The first test conducted a 1TB load test to Exadata and standard Oracle in a typical PowerCenter use case. The second test consisted of querying 1TB profiling warehouse database in Data Quality use case scenario. Performance data was collected for both tests. The scalability factor was also captured. A variant of the TPCH dataset was used to generate the test data. The results were significantly higher than prior Exabyte 1TB test. In particular:
- The data query tests achieved 5x performance.
- The data load tests achieved a 3x-5x speed increase.
- Linear scalability was achieved with read/write tests on Exadata.

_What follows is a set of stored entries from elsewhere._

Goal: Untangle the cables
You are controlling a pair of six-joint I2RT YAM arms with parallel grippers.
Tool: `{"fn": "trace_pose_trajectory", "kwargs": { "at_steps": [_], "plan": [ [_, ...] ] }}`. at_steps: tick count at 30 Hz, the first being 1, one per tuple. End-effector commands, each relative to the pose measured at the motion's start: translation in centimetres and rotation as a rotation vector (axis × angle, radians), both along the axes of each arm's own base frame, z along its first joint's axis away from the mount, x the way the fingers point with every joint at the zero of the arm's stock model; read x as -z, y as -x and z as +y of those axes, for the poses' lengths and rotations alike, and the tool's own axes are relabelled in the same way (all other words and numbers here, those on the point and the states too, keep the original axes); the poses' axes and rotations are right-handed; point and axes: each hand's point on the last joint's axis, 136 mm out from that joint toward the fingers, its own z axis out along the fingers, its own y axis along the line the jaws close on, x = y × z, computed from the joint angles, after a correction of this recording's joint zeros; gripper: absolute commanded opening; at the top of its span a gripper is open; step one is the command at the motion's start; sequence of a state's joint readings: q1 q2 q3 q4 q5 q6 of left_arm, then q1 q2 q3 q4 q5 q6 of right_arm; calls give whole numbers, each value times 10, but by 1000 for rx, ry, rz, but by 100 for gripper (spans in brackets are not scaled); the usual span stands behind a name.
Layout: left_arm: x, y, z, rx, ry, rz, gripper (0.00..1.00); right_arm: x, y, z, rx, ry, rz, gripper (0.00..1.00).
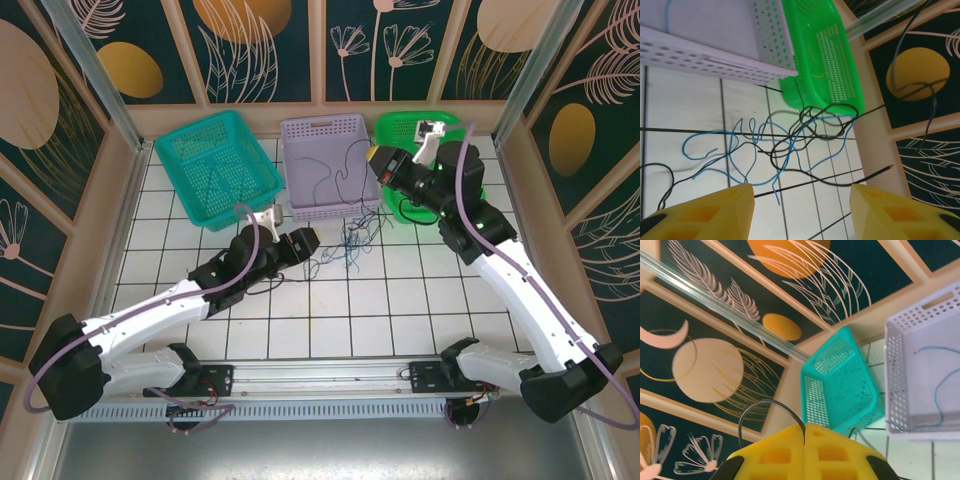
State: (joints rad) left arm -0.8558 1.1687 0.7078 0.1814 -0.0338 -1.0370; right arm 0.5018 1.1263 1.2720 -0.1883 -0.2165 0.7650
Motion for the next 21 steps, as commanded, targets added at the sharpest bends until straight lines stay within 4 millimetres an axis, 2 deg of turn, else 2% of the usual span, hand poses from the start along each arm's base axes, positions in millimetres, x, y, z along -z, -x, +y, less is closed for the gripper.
{"fn": "trace_pose_trajectory", "kwargs": {
  "at_steps": [1, 5, 7, 10, 13, 16, 19, 21],
  "plan": [
    [-18, -2, -23, 41, 61, -48, 56, -31, 0, -6, 23, -68, -36, 0],
    [-4, -8, -32, 3, 126, 20, 66, -37, 0, -5, 18, -88, -34, 0],
    [1, -11, -35, -19, 183, 53, 67, -33, -1, -4, 17, -86, -25, 0],
    [-16, -9, -52, 35, 249, -6, 61, -23, -2, -2, 6, -80, -1, 0],
    [-18, -3, -69, 80, 108, -76, 63, -10, -4, 0, 3, -73, 28, 0],
    [-2, 3, -79, 122, -69, -151, 69, 1, -3, 2, -6, -78, 61, 0],
    [23, -2, -77, 113, -217, -189, 74, 8, -1, 3, -16, -91, 88, 0],
    [24, -7, -76, 98, -278, -249, 77, 14, 1, 4, -22, -92, 111, 0]
  ]
}}
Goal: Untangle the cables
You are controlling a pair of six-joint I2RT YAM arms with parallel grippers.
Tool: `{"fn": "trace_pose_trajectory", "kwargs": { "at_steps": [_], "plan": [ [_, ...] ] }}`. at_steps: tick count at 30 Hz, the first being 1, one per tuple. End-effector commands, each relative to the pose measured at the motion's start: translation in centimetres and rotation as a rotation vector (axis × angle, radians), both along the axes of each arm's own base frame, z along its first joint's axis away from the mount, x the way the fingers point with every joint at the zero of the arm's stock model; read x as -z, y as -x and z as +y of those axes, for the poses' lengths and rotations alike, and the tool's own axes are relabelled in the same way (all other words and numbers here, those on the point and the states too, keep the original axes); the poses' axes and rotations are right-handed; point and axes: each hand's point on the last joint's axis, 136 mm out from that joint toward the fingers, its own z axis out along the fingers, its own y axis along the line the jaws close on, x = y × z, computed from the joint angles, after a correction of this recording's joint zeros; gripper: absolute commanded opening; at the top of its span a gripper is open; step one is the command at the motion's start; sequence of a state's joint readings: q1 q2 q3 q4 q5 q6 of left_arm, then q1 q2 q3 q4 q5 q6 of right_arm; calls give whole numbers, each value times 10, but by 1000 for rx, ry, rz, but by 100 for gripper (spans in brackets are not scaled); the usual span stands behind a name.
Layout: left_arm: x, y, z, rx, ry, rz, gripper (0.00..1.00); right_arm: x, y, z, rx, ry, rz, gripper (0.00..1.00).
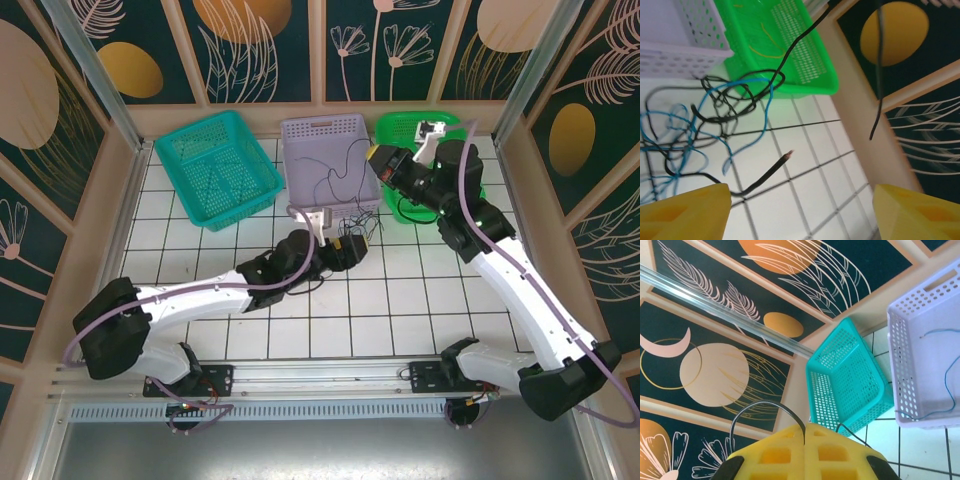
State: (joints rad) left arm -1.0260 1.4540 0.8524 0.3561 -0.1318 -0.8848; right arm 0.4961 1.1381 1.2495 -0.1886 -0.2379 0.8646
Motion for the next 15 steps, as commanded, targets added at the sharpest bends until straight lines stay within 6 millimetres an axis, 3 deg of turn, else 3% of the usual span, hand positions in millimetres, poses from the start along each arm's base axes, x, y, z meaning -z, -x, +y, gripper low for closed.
{"fn": "trace_pose_trajectory", "kwargs": {
  "at_steps": [1, 8, 15],
  "plan": [
    [14, -15, 10, -57, -204, -149, 79, 1, 6, 0, -21, -34, 22, 0],
    [3, -30, 2, -160, -480, -455, 91, 11, 15, 3, -51, -74, 80, 0],
    [-9, -60, -8, -304, -584, -540, 91, 7, 28, 8, -87, -108, 105, 0]
  ]
}}
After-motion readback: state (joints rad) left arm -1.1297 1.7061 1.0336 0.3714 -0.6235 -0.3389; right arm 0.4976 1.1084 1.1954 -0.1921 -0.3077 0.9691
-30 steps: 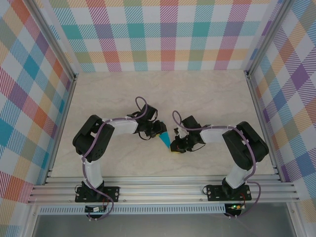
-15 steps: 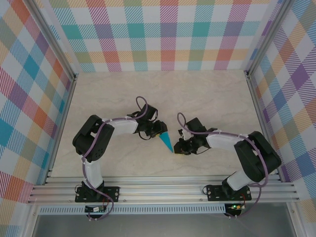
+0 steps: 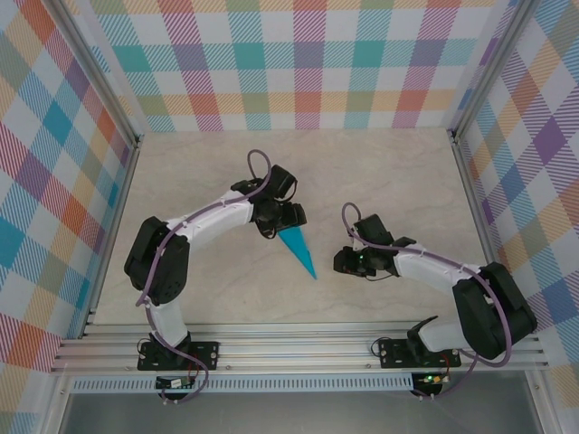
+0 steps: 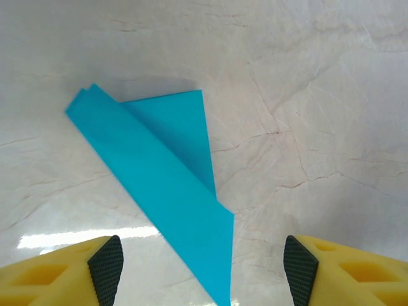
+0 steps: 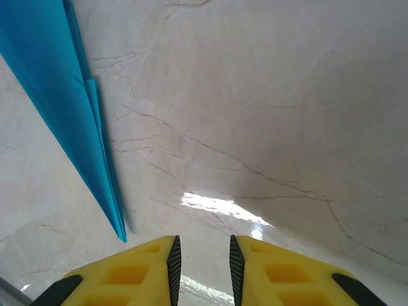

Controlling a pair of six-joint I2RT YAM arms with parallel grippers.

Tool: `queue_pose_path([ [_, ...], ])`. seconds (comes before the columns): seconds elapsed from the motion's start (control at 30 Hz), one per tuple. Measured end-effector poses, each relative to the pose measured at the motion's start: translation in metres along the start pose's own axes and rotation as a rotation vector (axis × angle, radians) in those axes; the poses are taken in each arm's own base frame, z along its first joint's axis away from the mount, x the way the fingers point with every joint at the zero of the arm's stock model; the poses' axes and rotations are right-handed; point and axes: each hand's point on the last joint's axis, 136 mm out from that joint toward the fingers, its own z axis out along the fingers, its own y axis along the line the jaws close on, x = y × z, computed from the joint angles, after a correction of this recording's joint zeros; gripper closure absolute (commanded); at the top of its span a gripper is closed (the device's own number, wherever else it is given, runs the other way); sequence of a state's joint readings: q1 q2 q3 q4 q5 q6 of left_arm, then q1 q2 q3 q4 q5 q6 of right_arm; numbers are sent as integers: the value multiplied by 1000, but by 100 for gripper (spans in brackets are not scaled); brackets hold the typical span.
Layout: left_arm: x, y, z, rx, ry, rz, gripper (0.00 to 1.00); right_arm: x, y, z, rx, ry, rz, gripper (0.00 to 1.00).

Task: Fold a paper plane with a square sheet of paper (pick it up from the middle)
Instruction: Fold the wing for the fifth time at the center of the table, then move a paper plane to the center of the table.

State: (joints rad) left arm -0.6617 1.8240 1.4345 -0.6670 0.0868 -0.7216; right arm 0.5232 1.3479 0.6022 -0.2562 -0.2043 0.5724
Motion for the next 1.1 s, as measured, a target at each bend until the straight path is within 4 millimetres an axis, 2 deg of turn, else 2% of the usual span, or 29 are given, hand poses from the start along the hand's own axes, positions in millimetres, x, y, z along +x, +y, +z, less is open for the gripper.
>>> queue_pose_path([
  [0.1,1,-5,-10,-65,-6,21,29,-3,0,-2,5,-17,4,70],
  [0.17,4,-8,-7,-103,7,29,28,-4,0,-2,4,-21,8,70],
  [0.43,17,7,42,-312,125,42,24,-7,2,-2,-6,-32,9,70],
  [0.6,24,8,47,-363,150,63,23,-8,5,-2,-16,-38,7,69],
  [0.87,27,11,43,-387,158,74,36,-5,10,8,-54,2,9,69],
  [1.1,42,33,47,-428,190,74,48,-12,20,12,-85,16,5,68],
])
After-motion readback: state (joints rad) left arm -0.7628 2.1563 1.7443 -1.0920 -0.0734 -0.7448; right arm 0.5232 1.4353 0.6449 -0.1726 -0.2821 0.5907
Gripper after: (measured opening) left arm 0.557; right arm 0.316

What Business Benefits Could You Expect?
Informatica PowerCenter and Data Quality, along-with Oracle Exadata, now provide the best-of-breed combination of software and hardware, optimized to deliver the highest possible total system performance. These comprehensive tools drive agile reporting and analytics, while empowering IT organizations to meet SLAs and quality goals like never before.
- Extend Oracle Exadata’s access to even more business critical data sources. Utilize optimized out-of-the-box Informatica connectivity to easily access hundreds of data sources, including all the major databases, on-premise and cloud applications, mainframe, social data and Hadoop.

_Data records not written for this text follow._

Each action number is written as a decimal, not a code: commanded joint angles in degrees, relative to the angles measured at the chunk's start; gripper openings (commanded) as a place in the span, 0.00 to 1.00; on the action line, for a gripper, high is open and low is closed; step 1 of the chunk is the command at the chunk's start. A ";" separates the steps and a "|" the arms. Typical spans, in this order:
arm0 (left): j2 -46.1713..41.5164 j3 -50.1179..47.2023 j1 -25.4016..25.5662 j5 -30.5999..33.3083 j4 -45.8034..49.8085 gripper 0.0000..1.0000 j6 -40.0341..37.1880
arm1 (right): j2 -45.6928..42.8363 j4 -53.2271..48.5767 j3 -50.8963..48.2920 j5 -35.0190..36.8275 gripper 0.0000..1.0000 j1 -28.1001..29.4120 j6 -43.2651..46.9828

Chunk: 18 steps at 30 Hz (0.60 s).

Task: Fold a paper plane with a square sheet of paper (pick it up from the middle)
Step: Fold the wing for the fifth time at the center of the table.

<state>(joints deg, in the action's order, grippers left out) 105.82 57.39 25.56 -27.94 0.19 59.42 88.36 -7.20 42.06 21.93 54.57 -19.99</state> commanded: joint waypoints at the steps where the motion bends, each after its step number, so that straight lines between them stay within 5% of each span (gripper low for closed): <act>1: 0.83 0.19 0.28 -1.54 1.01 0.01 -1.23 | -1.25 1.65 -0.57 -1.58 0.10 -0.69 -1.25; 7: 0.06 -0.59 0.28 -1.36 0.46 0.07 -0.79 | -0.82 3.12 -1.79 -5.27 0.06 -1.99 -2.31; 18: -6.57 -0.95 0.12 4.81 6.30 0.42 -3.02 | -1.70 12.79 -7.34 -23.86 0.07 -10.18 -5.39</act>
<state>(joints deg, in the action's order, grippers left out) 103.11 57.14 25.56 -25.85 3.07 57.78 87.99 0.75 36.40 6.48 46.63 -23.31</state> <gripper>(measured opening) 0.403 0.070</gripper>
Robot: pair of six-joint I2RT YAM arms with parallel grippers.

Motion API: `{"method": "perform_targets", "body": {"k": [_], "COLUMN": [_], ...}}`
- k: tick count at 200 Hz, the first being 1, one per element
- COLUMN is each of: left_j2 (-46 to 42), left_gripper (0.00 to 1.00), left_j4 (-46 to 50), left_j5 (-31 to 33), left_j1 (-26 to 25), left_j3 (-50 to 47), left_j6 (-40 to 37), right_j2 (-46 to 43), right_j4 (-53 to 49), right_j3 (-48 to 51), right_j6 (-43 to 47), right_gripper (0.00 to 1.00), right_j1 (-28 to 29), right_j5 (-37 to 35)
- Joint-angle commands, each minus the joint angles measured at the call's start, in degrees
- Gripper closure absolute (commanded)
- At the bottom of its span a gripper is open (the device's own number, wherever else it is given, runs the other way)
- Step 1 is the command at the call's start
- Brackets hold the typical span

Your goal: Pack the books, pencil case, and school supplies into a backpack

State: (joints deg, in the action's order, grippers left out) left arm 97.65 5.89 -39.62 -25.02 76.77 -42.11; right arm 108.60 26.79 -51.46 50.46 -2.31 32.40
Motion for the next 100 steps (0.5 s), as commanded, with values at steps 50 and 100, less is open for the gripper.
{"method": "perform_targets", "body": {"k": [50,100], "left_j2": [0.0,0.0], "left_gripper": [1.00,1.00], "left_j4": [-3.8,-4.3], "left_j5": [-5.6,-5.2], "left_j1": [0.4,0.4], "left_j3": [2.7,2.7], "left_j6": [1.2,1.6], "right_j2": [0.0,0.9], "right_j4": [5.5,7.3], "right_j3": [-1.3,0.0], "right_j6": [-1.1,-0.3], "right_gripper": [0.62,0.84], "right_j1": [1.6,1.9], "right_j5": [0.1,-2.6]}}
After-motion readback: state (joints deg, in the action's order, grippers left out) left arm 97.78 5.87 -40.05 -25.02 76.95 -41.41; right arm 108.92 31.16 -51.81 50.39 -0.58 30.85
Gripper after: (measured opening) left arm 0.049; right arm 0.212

- Get more data, more quickly into Oracle Exadata. Move higher volumes of trusted data quickly into Exadata to support timely reporting with up-to-date information (i.e. up to 5x performance improvement compared to Oracle database).

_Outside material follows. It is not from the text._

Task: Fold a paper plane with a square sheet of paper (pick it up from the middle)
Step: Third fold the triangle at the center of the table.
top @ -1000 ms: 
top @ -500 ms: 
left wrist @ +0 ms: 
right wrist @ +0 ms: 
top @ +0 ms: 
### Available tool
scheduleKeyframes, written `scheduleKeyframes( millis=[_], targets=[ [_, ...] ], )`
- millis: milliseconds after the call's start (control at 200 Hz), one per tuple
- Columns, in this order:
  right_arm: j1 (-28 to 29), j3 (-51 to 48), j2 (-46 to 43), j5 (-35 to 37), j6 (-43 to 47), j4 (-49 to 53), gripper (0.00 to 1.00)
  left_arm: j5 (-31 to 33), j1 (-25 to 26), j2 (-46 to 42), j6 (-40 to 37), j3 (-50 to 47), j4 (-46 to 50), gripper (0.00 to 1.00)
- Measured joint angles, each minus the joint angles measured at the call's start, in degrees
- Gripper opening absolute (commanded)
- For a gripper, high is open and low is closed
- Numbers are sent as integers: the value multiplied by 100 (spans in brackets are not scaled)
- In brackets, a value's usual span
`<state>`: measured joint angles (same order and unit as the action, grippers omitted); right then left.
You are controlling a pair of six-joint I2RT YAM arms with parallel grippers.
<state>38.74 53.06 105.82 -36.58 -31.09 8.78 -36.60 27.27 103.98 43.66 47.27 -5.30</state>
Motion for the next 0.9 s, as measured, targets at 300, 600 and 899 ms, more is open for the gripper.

- Centralize management and improve insight into large scale data warehouses. Deliver the necessary insights to stakeholders with intuitive data lineage and a collaborative business glossary. Contribute to high quality business analytics, in a timely manner across the enterprise.
- Instantly re-direct workloads and resources to Oracle Exadata without compromising performance. Leverage existing code and programming skills to execute high-performance data integration directly on Exadata by performing push down optimization.
- Roll-out data integration projects faster and more cost-effectively. Customers can now leverage thousands of Informatica certified developers to execute existing data integration and quality transformations directly on Oracle Exadata, without any additional coding.
- Efficiently scale-up and scale-out. Customers can now maximize performance and lower the costs of data integration and quality operations of any scale by performing Informatica workload and push down optimization on Oracle Exadata.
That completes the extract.